En casa de los judíos, cuando la familia celebraba la noche de la Pascua, el más pequeño de la familia preguntaba al más anciano por qué esa noche era especial para el pueblo judío. Ese pequeño rito es el comienzo de la gran celebración de aquellos que son nuestros padres en la fe.
Estoy seguro de que en muchas casas de nuestra ciudad, los niños se han sorprendido y han hecho que se vivan escenas parecidas a esas cuando han preguntado para qué son las túnicas planchadas y preparadas para la procesión, cuándo las almohadillas se han bajado de los altillos, o cuándo las mantillas se han extendido sobre la cama, horas antes de iniciar la estación de penitencia para que pierda sus arrugas.
Para una gran mayoría de los antequeranos, estos son unos días muy especiales. Y se nota en los preparativos que con sumo cuidado, hacemos a todos los niveles. Pero siendo ésta una hermosa realidad, en nuestra Semana Santa no podemos limitarnos a quedarnos sólo en los sentimientos. Ciertamente nos conmueven los aromas de primavera y pasión, la música o la belleza de las imágenes, los tronos bellamente decorados.

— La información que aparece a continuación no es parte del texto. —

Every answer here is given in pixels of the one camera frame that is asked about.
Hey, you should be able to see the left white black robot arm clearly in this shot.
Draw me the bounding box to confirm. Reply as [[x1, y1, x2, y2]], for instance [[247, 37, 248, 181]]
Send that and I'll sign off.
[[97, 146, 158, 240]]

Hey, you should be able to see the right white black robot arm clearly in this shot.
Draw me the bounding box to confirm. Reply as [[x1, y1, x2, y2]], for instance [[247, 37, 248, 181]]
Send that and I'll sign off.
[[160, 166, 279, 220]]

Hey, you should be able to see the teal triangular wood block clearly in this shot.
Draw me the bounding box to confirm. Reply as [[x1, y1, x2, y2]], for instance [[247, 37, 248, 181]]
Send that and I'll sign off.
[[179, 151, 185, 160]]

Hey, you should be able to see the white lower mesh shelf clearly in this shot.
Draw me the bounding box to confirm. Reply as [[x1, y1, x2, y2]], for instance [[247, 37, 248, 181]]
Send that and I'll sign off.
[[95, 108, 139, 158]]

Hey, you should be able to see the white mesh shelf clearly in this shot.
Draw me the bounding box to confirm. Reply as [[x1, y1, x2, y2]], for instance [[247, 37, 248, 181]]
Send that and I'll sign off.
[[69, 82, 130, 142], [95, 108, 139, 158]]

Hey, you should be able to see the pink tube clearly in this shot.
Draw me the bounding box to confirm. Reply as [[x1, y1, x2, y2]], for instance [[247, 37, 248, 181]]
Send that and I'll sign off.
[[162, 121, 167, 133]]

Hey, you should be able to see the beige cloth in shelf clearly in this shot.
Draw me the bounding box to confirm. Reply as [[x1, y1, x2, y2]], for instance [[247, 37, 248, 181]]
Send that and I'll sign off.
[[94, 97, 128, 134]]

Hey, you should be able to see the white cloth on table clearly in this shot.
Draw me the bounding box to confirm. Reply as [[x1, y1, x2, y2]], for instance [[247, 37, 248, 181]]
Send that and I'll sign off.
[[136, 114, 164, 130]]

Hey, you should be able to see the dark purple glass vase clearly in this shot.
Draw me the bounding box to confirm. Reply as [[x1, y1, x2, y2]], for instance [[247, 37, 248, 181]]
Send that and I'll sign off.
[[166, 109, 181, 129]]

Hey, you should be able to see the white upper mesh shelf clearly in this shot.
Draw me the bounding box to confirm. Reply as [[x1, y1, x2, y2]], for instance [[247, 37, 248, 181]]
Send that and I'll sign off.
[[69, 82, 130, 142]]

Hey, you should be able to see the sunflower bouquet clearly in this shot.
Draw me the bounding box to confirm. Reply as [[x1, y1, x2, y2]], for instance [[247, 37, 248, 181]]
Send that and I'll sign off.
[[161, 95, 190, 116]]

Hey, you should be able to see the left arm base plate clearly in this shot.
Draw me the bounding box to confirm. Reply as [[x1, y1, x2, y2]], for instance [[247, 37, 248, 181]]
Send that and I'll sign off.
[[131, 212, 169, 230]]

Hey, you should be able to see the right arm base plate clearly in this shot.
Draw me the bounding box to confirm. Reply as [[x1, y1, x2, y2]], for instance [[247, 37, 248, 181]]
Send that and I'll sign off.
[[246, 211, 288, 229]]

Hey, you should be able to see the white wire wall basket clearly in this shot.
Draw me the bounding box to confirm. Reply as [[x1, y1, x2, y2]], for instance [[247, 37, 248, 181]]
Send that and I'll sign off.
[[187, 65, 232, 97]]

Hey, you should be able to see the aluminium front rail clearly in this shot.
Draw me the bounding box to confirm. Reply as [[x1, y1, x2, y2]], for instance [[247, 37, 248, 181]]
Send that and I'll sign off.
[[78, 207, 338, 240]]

Pero esta celebración es mucho más que una manifestación externa, nace de una vivencia mucho más profunda, pues llega al centro de nuestra existencia. Para los cristianos, el misterio Pascual es la raíz y el fundamento de toda nuestra fe. Cuando de nuevo nos adentramos en la Semana Santa entramos de lleno en el Misterio del Amor de Dios.
Han pasado muchos siglos desde la primera Semana Santa. Pero sin embargo ese amor de Dios sigue acercándonos a ese momento tan especial, cuando el Amor se hace pan en la Última Cena. Es un momento entrañable y se nota en el ambiente de aquella comida. Todos los discípulos sentados a la mesa, reunidos en torno al Maestro, disfrutan de la comida Pascual. Como también ocurre cada día cuando celebramos la eucaristía.
Jesucristo se nos da en su cuerpo y en su sangre. Y quiere que ese alimento sea quien nos impulse a seguir adelante en nuestro caminar cotidiano. Por eso, vivir verdaderamente la Semana Santa es aceptar la invitación del Señor a sentarnos en su mesa para alimentar nuestras hambres, para fortalecer nuestros débiles pasos. Pero el culmen de todo este regalo no se queda en la mesa de la última cena sino que está en la cima del Calvario.
El camino del Señor, humanamente hablando, termina en lo alto de aquel monte que se levanta a las afueras de Jerusalén, donde llega cargando con su cruz para entregar su vida: no hay amor más grande que quien entrega su vida por sus amigos. Y todos nosotros somos esos amigos por los que Jesucristo entrega su vida.
Pero el dolor y la muerte no pueden tener la última palabra. Hubiera sido muy triste si ese hubiera sido el final, si la piedra del sepulcro hubiera acabado por sellar para siempre la alegría y la esperanza que nace de la Buena Noticia que el Maestro de Nazaret fue anunciando con su ministerio.
Por eso la alegría de la mañana de Pascua no es solo la de un nuevo día sino del gran “sí” de Dios Padre a la humanidad. Los discípulos se escondieron porque tenían miedo de terminar como su Maestro. Y tienen que ser las mujeres, siempre las mujeres, las que se acercan al sepulcro a culminar la “tarea pendiente” de la tarde del viernes. Y son ellas, en concreto Magdalena, quienes reciben la gran noticia: el Señor está vivo.
Cuentan que la tarde de aquel primer día de la semana, dos de sus discípulos, que huyeron a Emaús. Habían pasado muchas cosas en apenas unas horas. Pero al final estos discípulos iban llenos de dolor y amargura porque su Maestro había muerto. Así se lo manifiestan a su compañero de camino, a quien invitan a que haga noche en su casa. Y allí ocurre el milagro: era el Señor, que estaba vivo. Y lo reconocen cuando repite el gesto de su última cena y les parte el pan.
Ojalá nosotros también lo reconozcamos así, para que nuestro paso por la Pascua nos haga hombres y mujeres nuevos. Felicidades de corazón.